Day Six: Why Everyone Should Write from Bed

Wake up. Feed cats, dog and goldfish. At breakfast, remind daughter to stop telling kids at school that we are related to Hitler. We are not even German.* She is half-Irish (me), half-Ivoirian (dad).

Daughter is bleary-eyed from watching too much Vicar of Dibley last night, but agrees.

Now off to work!

Or not. For some reason, new manuscript has come to a grinding halt at page 10. Review reasons why this could be happening.

  1. Compulsive email checking every five minutes.
  2. Drastic reduction in nicotine gum.**
  3. Anxiety over two completed manuscripts that I am waiting to hear news about.
  4. Plot clear, secondary characters still blurry.

Decide to focus on #4. Google images of actors who look like my peeps and print them out. Spend too much time in Tom Hardy rabbit hole. He is so Victor.

Try writing in bed, longhand in spiral notebook. This actually works! Much less terrifying than blinking cursor. Cons: my ass falls asleep after an an hour or so. Still worth it.
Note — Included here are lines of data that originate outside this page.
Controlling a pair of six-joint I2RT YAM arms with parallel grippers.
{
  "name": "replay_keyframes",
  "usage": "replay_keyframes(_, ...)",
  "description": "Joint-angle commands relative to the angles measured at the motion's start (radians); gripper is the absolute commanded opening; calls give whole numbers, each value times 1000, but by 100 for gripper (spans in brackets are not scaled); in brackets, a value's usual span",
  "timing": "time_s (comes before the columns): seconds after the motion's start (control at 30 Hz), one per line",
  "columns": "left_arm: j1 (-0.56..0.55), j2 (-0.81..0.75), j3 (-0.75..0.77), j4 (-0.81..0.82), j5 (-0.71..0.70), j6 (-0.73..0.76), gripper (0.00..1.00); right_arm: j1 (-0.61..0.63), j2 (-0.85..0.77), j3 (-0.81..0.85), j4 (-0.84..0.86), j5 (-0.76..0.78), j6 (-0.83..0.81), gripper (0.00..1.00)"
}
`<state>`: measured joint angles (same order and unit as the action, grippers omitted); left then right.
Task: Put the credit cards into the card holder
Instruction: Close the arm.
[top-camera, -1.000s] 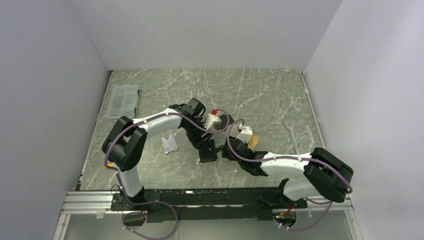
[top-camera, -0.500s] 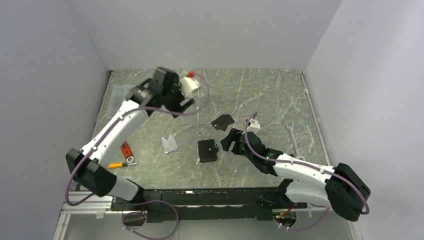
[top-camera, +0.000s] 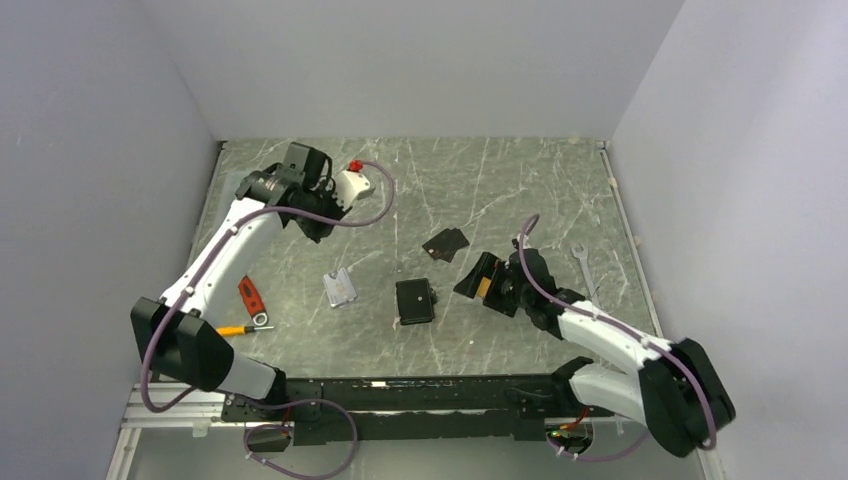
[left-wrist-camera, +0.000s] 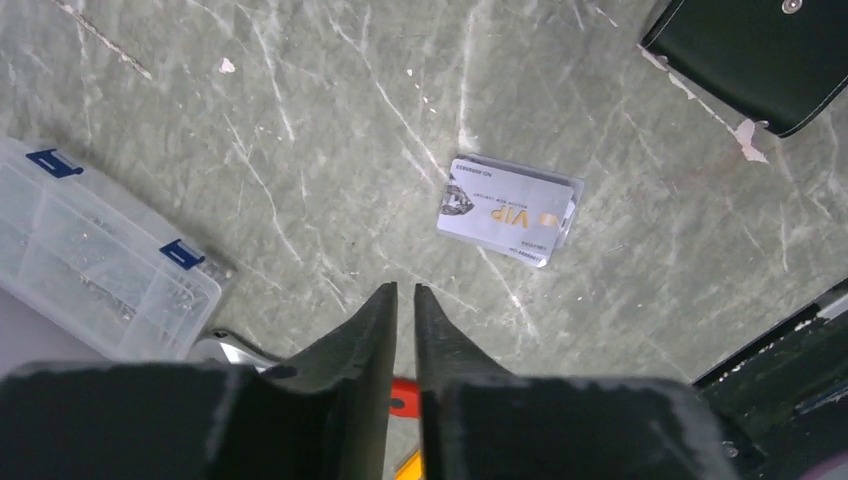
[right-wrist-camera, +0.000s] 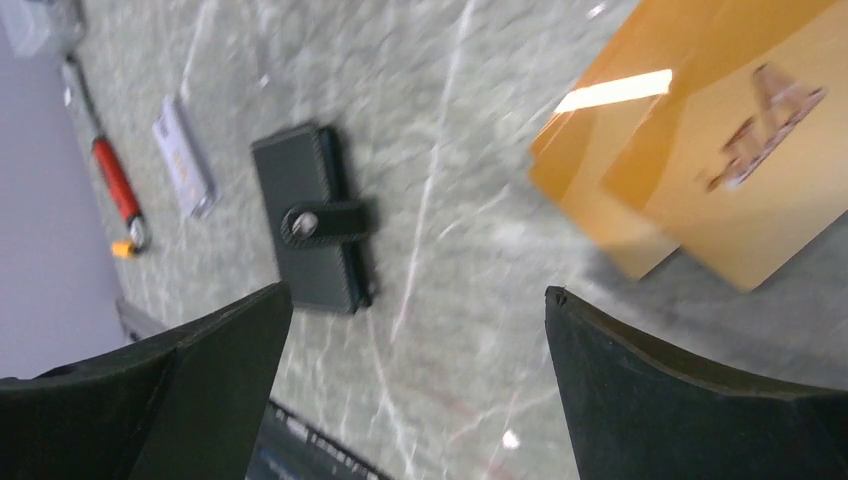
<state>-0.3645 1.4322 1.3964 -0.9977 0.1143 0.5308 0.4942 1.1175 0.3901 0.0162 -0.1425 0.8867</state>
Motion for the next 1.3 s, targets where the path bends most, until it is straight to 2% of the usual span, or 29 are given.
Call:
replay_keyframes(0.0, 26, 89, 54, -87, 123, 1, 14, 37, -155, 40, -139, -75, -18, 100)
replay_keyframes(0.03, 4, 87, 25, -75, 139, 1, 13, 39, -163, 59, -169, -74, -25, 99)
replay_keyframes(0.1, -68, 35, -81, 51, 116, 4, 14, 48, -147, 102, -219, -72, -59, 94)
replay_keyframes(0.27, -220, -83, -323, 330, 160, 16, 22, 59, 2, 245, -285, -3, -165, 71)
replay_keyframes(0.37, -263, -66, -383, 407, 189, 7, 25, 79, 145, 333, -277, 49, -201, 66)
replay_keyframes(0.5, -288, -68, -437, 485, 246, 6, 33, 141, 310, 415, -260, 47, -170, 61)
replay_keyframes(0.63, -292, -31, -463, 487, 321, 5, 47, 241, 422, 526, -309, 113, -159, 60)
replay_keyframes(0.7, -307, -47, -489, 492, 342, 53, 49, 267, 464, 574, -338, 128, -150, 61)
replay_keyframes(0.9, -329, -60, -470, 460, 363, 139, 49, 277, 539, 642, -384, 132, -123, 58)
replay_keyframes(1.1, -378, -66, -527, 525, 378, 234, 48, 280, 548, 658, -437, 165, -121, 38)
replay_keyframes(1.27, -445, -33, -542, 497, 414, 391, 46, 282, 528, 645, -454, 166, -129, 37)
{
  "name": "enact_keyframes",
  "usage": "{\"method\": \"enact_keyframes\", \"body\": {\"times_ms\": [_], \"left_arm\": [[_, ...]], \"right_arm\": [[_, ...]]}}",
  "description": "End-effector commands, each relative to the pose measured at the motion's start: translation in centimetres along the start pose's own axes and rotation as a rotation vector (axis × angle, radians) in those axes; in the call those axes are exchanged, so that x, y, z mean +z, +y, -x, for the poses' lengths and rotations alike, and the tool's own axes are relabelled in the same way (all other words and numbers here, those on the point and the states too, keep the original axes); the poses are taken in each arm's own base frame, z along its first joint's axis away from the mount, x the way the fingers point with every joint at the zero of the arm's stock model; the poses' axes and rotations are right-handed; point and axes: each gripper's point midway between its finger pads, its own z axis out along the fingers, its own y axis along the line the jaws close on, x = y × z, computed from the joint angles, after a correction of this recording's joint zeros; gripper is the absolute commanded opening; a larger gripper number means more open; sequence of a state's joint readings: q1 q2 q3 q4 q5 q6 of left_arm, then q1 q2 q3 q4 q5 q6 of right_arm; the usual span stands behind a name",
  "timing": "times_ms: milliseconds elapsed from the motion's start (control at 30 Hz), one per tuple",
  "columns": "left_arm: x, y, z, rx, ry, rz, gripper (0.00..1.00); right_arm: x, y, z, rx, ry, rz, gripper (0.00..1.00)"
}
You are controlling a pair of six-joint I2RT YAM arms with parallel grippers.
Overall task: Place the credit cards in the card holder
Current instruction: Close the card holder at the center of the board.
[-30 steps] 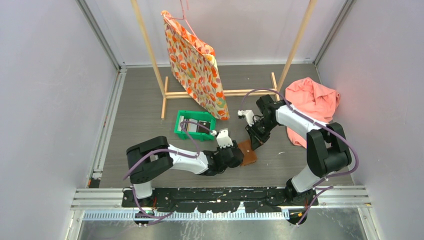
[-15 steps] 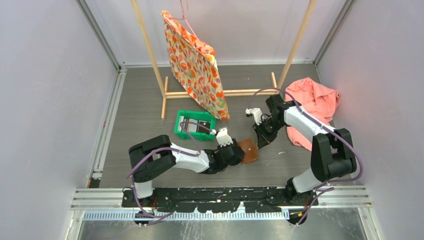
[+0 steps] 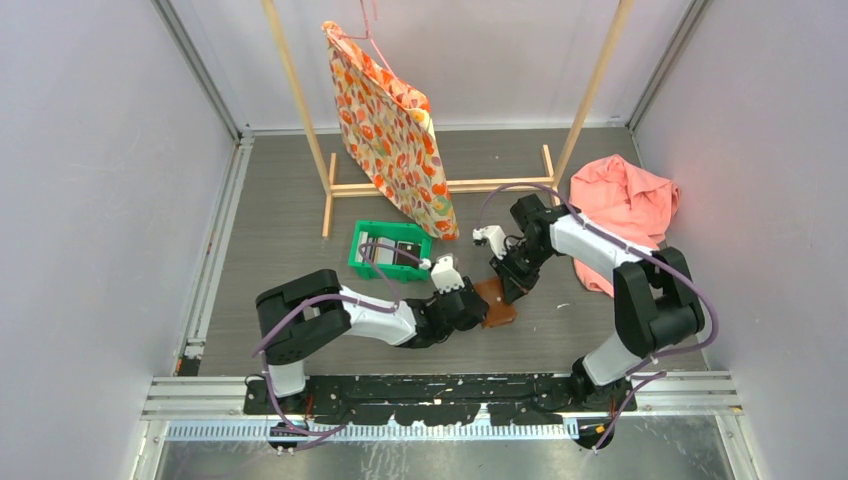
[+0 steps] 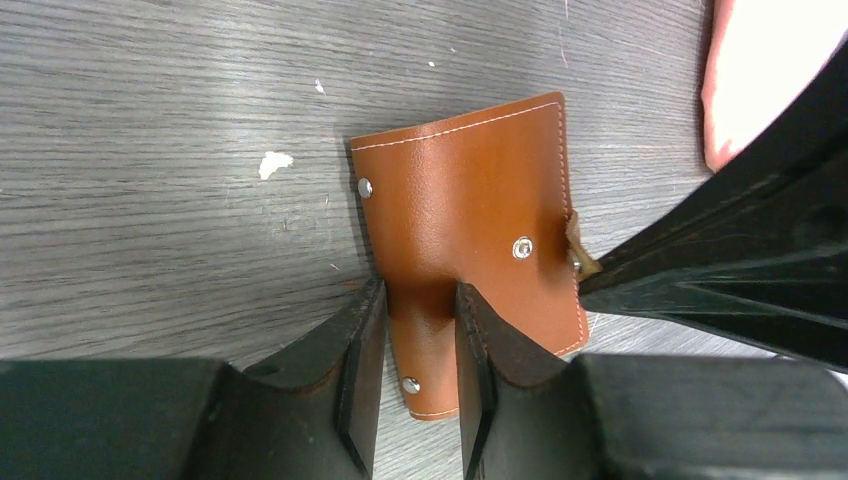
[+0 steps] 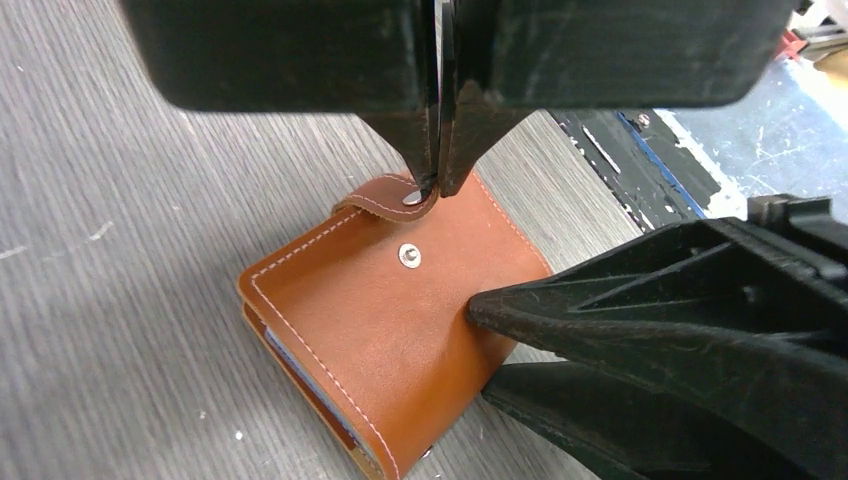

Realize I may have to muscle through this one, but love the story enough to keep going. It has romance, adventure, tragedy. Deep truths about what it means to be human.

Why so hard then?

Not sure. Maybe it just needs more sharks.


*Obviously (I hope) we are not neo-Nazis and we hate Hitler like every other normal person on earth. Figure it is the Aspergers kicking in.

**Which is becoming more expensive than a crack habit. Must exercise will power!